That’s the song I’m listing to right now, ‘If I saw you in heaven’
I’m in office and it all seems such a drag. Its been happening since last 2 days i think. I’ve been feeling sluggish and draggy and I’ve been pulling myself and telling me to wake up and live properly, but see its times like these that make you feel you have no control over yourself and how you feel. I would like to believe that ‘I control myself’ but I don’t believe it. Not right now.
What’s with me? nothing! Actually that’s what’s up with me ‘NOTHING AT ALL’. Everything is going on and on and nothing is happening or maybe I’m not feeling it. I’m missing something so much. Something, I don’t know what.
Maybe I should join the gym again and this feeling is particularly too strong right now as I’m wearing a top that is started to feel tight and uncomfortable and I can see my stomach bulging when I sit and all this wasn’t there a month n half ago. Hmmph! Just noticed that almost every post about my life does include something about my body am I obsessed, yes I think, too much thinking of how to get perfect. I also agree I don’t like too much of what I see in the mirror. I deserve better, I am better. It matters to me. I don’t want to accept myself with a bulging stomach and thunder thighs. I want to see slim toned legs and arms, flat toned stomach. I should stop, totally got carried away.
Why this lame, nothing feeling comes over?? I just want to tell it to ‘F*** off! coz all it does it makes me feel low and self-pity. This self pity thing does get to me, it makes me feel like I’m a little puppy standing in the middle of a buzzing street, ready to be beneath the wheels anytime and all people are walking around, no one is even noticing me. Its horrible. I go back to times and my mind drags all my pitiable states and I am on the verge of crying. Sometimes even simple things trigger this, like one time my sis went out with few friends and I didn’t go on purpose and she came back flashing a tattoo, something that I had been wanting for so long and then I started crying. Literally! Everytime I see I don’t get something I have worked hard for/ deserve and someone else gets it, I am crying. I want what should be mine. Once I even cried about why our financial condition was so bad (after dad) and my cousin’s were well off. It bugs me.

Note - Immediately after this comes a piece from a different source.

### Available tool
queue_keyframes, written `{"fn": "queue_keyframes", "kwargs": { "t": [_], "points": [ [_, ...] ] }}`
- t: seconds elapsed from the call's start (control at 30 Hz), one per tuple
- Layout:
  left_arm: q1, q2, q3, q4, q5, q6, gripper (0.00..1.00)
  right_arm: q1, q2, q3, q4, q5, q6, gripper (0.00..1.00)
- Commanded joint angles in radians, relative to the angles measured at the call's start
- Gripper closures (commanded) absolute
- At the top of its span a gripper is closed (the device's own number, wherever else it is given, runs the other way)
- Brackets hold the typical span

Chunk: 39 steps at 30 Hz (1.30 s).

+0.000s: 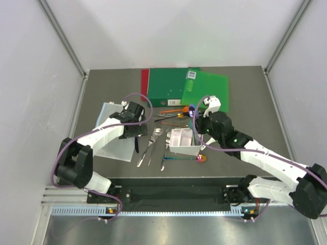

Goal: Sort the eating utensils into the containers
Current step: Place the spoon in the storage box.

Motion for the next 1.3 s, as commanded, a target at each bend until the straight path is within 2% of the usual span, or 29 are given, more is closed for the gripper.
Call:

‘ Why Not’ by Hillary Duff
I think I’m the compulsively occupied type person, I need to occupied and not think. Sometimes I get so consumed with some idea that I start believing that that’s what I want. Many times I feel like I’m not living enough. There’s this emptiness around me. I need to do something, for myself mostly. Sometimes, what I should and shouldn’t gets so to my head that I stop thinking on my own. Its like someone laid out a guidebook that you should do this or that, and I feel the need to follow it. Maybe the responsibility of taking ownership is what I fear or am not ready for.
I feel scared and so vulnerable. Its difficult to let loose and be me. There’s a doubt about myself. I feel like anyone can take advantage if I open up and show who I am. Why do I feel so vulnerable? Not sure but I think it all started when we started to live with mom while dad was away. Mom and we kids were here while dad was on job and would visit every few months. The realtives told you how dangerous this could be if someone knew we were living alone. They might try to take advantage. We live alone still. But now what I see myself doing is keeping closed and shut. Especially around people I find suspicious especially males/workers/drivers/plumbers type people. When someone comes into our house for any repair work, I feel like they should not get to know we have no male member in family. I become so weird. I feel scared. I want them to go away. Don’t come to my house. I hate it!
Now I was hoping some writing would make me feel better but this is all getting to the scary spaces in my head. I better leave now.
‘There you’ll be” from Pearl Harbor.